"Unexpectedly, the budget did not offer fresh incentives for the Technology sector. However, there are a few positives for the sector.
Proposals like modernisation of the postal network which includes post offices becoming part of the core banking solution and offer real time banking services and the plan for national roll out of Aadhaar based schemes like the Direct Benefit Transfer (DBT) scheme will hopefully result in increased domestic IT spending.
To promote the manufacturing of electronic goods in India, the budget's proposal to provide incentives to semi-conductor wafer fab manufacturing facilities including zero customs duty for plant and machinery is a welcome move.
The announcement made by the FM as regard issuance of clarificatory circular covering Development Centres and issuance of rules on Safe Harbour post receipt of report from the Rangachary Committee is a welcome move to bring about the much needed certainty in tax administration, which was also emphasised by the FM in his opening remarks in the Budget Speech.
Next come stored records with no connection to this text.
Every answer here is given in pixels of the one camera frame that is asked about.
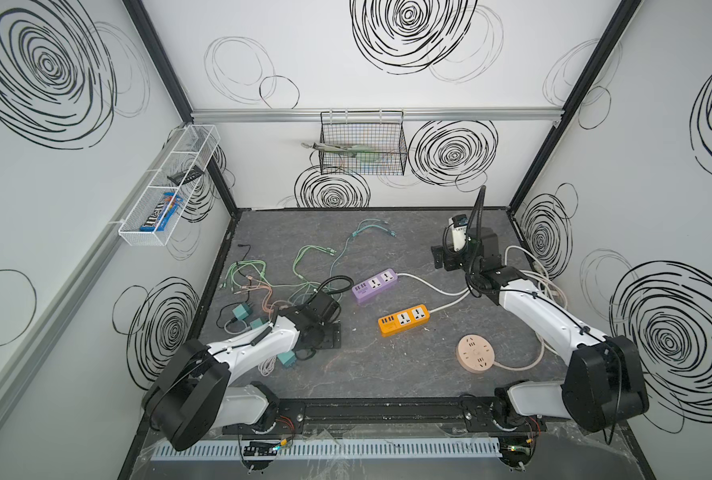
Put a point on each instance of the black remote control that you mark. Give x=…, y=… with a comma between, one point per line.
x=186, y=176

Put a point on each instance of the blue candy packet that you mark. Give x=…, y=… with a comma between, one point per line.
x=158, y=219

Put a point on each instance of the green tongs in basket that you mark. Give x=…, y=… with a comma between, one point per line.
x=344, y=154

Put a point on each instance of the black wire wall basket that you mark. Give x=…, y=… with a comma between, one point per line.
x=380, y=129

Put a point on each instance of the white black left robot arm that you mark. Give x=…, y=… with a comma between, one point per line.
x=194, y=394

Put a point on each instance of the white slotted cable duct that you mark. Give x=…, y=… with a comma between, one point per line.
x=331, y=448

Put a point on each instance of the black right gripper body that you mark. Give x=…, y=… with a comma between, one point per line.
x=473, y=238

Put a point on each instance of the purple power strip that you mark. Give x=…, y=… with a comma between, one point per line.
x=370, y=288

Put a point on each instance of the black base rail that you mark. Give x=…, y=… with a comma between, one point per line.
x=475, y=414

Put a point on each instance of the left black corrugated conduit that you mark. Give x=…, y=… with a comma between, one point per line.
x=333, y=286

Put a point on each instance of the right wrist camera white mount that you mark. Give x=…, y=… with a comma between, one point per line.
x=458, y=228

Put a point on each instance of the orange power strip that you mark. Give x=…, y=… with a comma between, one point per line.
x=403, y=320

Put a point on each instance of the white wire wall shelf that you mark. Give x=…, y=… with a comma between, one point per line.
x=193, y=144

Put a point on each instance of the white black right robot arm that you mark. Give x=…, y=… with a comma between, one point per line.
x=604, y=383

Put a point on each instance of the round pink power socket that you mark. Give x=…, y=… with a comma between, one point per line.
x=475, y=354

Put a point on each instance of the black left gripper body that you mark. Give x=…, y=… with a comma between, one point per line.
x=326, y=334

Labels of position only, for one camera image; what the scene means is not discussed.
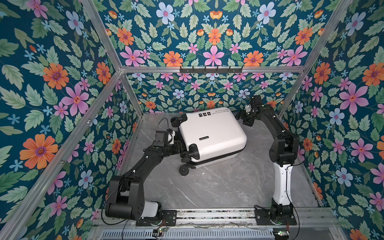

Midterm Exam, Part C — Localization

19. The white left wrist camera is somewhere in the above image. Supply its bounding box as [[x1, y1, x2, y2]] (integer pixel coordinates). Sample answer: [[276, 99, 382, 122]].
[[153, 129, 176, 147]]

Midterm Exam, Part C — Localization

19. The white black suitcase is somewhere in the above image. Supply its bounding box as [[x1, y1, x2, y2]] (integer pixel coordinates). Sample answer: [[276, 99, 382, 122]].
[[171, 107, 247, 176]]

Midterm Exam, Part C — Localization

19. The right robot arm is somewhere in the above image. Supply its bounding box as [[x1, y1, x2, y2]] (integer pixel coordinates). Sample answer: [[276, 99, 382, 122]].
[[236, 96, 299, 226]]

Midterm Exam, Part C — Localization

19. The aluminium mounting rail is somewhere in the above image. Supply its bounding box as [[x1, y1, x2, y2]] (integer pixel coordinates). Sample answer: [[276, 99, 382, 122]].
[[92, 207, 340, 230]]

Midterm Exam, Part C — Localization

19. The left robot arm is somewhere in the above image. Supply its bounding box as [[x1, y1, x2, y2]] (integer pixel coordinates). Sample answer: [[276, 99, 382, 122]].
[[105, 129, 186, 222]]

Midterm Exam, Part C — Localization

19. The white perforated cable tray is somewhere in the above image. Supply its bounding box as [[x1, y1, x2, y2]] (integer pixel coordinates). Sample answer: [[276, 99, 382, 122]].
[[100, 229, 275, 240]]

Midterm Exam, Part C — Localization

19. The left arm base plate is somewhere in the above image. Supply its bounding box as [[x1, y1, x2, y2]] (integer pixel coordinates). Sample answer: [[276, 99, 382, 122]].
[[136, 210, 178, 227]]

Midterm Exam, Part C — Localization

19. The aluminium frame cage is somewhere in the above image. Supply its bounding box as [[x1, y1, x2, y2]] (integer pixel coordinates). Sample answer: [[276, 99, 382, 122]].
[[1, 1, 339, 240]]

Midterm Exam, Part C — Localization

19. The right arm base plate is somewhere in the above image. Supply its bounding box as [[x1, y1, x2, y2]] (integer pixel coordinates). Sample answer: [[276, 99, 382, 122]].
[[254, 208, 298, 226]]

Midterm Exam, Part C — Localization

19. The metal hook bar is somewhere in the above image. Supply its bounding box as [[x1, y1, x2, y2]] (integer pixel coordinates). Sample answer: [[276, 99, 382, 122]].
[[179, 66, 243, 74]]

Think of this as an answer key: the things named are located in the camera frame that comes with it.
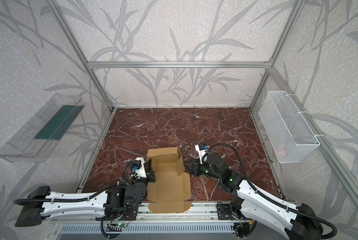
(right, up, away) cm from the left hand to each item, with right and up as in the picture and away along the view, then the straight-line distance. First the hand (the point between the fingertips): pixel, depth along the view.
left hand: (155, 157), depth 74 cm
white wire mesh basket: (+60, +11, -12) cm, 62 cm away
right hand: (+16, -1, 0) cm, 16 cm away
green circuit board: (-16, -31, -3) cm, 35 cm away
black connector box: (+44, -34, -2) cm, 56 cm away
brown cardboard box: (+7, -18, +3) cm, 20 cm away
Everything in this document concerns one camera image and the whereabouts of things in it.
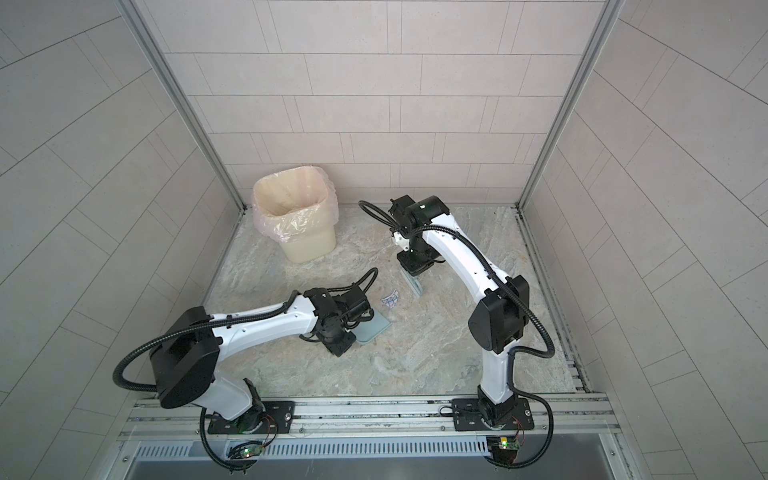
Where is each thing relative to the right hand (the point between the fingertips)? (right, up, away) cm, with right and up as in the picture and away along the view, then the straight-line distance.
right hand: (415, 271), depth 80 cm
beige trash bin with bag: (-32, +17, +2) cm, 37 cm away
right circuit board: (+21, -39, -11) cm, 46 cm away
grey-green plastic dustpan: (-13, -16, -1) cm, 21 cm away
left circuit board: (-37, -38, -15) cm, 55 cm away
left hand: (-18, -20, +1) cm, 27 cm away
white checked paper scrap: (-7, -11, +11) cm, 17 cm away
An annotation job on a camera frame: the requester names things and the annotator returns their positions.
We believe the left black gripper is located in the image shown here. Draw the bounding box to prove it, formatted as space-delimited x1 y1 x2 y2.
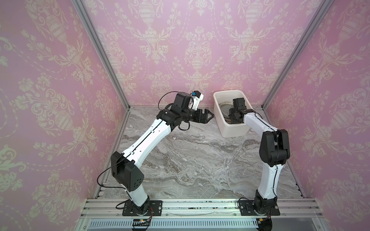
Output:
180 107 214 123

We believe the clear glass plate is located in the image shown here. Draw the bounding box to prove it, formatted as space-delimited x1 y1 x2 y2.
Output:
219 102 233 124

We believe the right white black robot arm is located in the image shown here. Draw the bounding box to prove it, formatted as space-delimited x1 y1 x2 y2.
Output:
229 98 290 216

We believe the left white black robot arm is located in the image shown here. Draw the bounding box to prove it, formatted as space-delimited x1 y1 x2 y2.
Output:
111 90 214 215

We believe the white plastic bin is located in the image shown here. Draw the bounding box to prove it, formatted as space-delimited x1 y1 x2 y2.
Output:
213 90 252 138

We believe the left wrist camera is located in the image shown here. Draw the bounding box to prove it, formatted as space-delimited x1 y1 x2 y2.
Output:
191 90 204 111

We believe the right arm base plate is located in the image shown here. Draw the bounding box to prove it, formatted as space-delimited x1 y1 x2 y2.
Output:
237 200 280 216

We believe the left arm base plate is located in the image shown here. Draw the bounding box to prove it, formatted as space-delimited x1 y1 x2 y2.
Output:
122 200 163 217

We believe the right corner aluminium post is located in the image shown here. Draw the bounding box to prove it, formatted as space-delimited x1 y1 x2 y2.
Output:
261 0 334 111

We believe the corner aluminium post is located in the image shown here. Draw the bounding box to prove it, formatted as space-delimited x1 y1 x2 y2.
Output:
261 0 334 111
72 0 130 111

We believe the left corner aluminium post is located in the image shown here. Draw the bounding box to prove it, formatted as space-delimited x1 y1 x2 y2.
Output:
72 0 130 111

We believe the aluminium mounting rail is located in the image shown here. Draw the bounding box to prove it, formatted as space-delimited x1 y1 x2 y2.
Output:
76 198 330 231
Further, there are certain common matters which have a bearing on the technology sector as well. One is the increase in tax rates for 'Royalty' and 'Fee for Technical Services' to 25%. This could add to the cost of doing business and in net-of-tax contracts, the tax rate could be as high as 37.057%. Further, as a measure to curb tax avoidance, in case of buy-back of shares by unlisted entities, a tax of 20% has been introduced on the consideration paid in excess of sum received by the company at the time of issue of such shares."